Dan sat there in shock, thinking Phil was upset with him and fed up with all the bullshit that inevitably came with a cancer patient as a boyfriend. Dan curled up and started to cry even harder when Phil came back in the room with something behind his back. Dan looked up confused but smiled a tiny bit as he saw the sweet look on the older boy's face.

"Why did you leave?.." Dan asked quietly while sniffling.

"I needed to get this." Phil grinned and held out a pair of haircutting scissors and a battery powered razor.

"No!" Dan yelled and covered his hair. "I want to keep it as long as I can Phil! Don't shave it off!"

Phil chuckled. "No Bear, they aren't for your hair, they're for mine."

Dan looked up with a confused expression and made Phil chuckle even more.

"Well I was hoping my lovely boyfriend could give me a haircut?" He smiled and pecked Dan's cheek.

"I-I don't know how to cut hair Phil.." He said quietly.

"That's okay! Just do whatever you like!
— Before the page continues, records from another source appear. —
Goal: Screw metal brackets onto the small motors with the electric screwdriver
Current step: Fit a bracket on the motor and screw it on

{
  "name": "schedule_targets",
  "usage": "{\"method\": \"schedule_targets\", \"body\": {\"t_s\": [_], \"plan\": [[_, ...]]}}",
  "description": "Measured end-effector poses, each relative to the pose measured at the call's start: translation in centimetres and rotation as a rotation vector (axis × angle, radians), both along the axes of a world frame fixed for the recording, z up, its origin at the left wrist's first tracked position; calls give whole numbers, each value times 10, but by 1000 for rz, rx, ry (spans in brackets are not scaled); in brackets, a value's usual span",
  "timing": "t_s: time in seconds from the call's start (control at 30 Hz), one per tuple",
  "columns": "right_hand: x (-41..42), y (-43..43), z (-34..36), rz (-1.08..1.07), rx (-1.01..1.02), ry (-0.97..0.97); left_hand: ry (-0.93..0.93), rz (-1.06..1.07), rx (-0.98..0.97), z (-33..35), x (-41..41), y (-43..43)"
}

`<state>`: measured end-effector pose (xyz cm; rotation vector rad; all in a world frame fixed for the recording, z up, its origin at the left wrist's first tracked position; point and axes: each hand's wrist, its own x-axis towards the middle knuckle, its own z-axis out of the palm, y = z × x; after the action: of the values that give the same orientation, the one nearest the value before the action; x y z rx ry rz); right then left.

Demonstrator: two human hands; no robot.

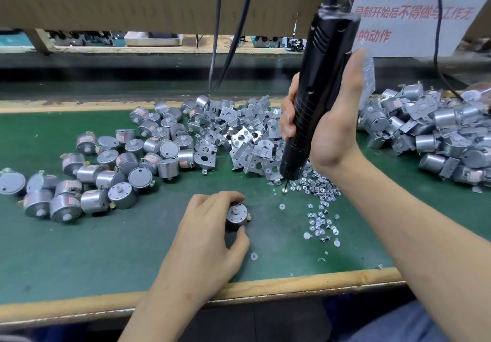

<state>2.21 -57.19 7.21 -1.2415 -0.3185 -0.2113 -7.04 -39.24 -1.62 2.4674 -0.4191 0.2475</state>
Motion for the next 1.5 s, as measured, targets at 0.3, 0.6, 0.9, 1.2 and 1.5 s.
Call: {"method": "schedule_targets", "body": {"t_s": [0.3,0.6,0.9,1.2,1.5], "plan": [[0,-5,17,16,19,-45,-18,84,-69,9,9,-7],[-1,-13,27,-14,10,-29,-54,266,103,32,63,-58],[0,-11,26,-24,-12,-54,71,113,111,37,84,-41],[-1,-6,24,-28,-41,-37,166,179,184,54,78,20],[-6,5,19,-14,-48,-19,-40,53,90,38,40,38]]}}
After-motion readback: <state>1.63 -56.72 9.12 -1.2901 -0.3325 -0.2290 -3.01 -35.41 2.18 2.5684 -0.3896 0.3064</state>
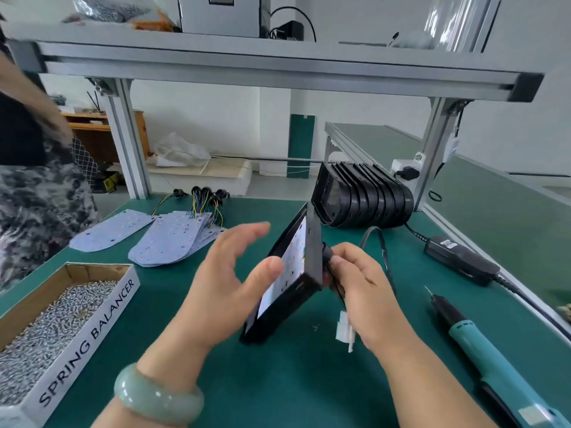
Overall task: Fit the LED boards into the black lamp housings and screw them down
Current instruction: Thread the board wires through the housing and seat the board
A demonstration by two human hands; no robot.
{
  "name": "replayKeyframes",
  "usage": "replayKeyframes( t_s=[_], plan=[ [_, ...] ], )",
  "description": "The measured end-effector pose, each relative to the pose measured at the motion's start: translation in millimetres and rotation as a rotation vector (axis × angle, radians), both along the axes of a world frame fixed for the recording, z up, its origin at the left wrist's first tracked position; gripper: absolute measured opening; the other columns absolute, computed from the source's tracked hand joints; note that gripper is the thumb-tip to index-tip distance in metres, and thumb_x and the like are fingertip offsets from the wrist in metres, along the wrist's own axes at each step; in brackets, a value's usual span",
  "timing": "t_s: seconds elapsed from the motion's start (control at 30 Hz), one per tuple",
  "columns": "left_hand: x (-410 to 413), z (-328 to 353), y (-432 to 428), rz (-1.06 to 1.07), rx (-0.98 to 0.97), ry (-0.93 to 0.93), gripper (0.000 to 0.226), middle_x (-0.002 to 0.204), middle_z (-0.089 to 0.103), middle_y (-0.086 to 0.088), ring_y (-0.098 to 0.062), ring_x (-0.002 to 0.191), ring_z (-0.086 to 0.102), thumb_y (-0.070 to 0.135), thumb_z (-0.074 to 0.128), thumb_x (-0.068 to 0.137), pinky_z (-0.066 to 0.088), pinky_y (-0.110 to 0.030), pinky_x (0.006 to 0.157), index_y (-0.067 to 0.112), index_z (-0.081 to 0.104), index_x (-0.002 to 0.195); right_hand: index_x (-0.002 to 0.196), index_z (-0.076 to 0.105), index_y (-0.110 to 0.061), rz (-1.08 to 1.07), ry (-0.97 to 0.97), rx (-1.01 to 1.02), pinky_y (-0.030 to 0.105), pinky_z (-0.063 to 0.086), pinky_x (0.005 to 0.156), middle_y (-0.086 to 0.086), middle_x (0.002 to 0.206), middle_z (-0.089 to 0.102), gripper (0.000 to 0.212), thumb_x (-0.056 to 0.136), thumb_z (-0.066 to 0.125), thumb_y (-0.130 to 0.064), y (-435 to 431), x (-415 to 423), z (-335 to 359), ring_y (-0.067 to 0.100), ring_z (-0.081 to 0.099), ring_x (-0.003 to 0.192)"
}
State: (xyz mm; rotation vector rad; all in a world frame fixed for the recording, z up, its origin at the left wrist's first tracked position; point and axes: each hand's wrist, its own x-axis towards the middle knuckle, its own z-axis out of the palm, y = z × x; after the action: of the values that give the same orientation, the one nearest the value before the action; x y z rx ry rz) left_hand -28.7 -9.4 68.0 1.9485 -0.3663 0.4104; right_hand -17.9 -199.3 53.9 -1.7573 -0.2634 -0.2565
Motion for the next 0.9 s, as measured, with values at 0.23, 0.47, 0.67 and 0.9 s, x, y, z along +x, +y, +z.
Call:
replayKeyframes(
  t_s=[0.23,0.47,0.67,0.9],
  plan=[
    [26.8,-12.7,6.4,-0.137,-0.102,0.286,0.075,0.084,0.070,0.002,-0.015,0.076,0.061,0.065,0.082,0.038,0.046,-0.032,0.074,0.015,0.069,0.092,0.070,0.061,-0.024,0.224,0.000,0.078,0.023,0.038,0.056,-0.004,0.064,0.052,0.024,0.085,0.043,-0.022,-1.6,-0.3,1.9,0.011,0.044,0.059],
    [28.8,-22.0,23.6,0.196,-0.478,0.459,0.058,0.075,0.075,0.004,-0.017,0.071,0.069,0.056,0.085,0.049,0.054,-0.032,0.067,0.011,0.070,0.083,0.115,0.028,-0.067,-0.292,-0.214,-0.367,0.013,0.047,0.051,-0.028,0.154,-0.009,0.094,0.082,0.037,0.021,-12.8,-1.0,1.6,0.008,0.061,0.105],
    [27.0,-17.7,29.6,0.160,-0.718,0.695,0.032,0.103,0.073,-0.014,-0.029,0.093,0.069,0.026,0.061,0.089,0.053,-0.041,0.082,0.001,0.065,0.109,0.153,0.003,-0.025,-0.488,0.352,0.107,0.029,0.052,0.086,0.006,0.120,0.056,0.073,0.095,0.033,0.007,-42.4,18.4,-7.8,0.015,0.066,0.093],
    [21.9,-14.6,28.3,0.071,-0.715,0.719,0.021,0.088,0.075,-0.014,-0.025,0.067,0.072,0.019,0.058,0.092,0.056,-0.031,0.050,0.001,0.067,0.099,0.133,0.041,-0.047,-0.240,-0.027,-1.138,0.031,0.032,0.066,-0.007,0.088,0.047,0.051,0.093,0.044,-0.015,1.4,2.0,-12.2,0.023,0.050,0.085]
  ],
)
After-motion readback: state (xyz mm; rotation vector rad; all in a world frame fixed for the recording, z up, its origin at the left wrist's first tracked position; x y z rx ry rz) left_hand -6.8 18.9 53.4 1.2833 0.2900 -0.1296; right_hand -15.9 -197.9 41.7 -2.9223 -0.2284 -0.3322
It will look lovely!" He grinned back.

Dan bit his lip. "Promise you won't get mad if I fuck up?.."

"You couldn't possibly!" Phil encouraged. "But if it makes you feel better I promise, love."

Dan hesitantly took the silver scissors and snipped a small piece of Phil's fringe and looked at Phil to make sure it was okay. Phil just smiled and encouraged him to continue cutting.

Bit by bit, the black mop of hair was disappearing. Dan cut big chunks, small chunks, and shaved quite a bit off. For the first time in weeks, Phil actually heard Dan laugh. Not a fake laugh or small giggle, but his genuine laugh that was Phil's absolute favorite sound.

"You look fucking ridiculous!" Dan managed between his laughs.

Phil looked at his boyfriend's handiwork in the mirror and grinned. "I think it looks quite good! I suit it! It looks like I could join a punk band now!"

Dan giggled. "You will never be in Fall Out Boy!"

"Damn!" Phil laughed. "I suppose I will just have to snuggle my perfect boyfriend instead of touring around the world."

"I don't see a problem with that." Dan said happily and climbed on Phil's lap to snuggle.

'He's lost so much weight..' Phil thought. He was beginning to feel sad again until he looked down and saw this sweet smile on his boyfriend's face that exposed his dimple. There was an elegant blush on Dan's face that made Phil smile too. Dan didn't look sick, he just looked like Dan. His Dan. His Dan that would beat this. They would make it through this. Together.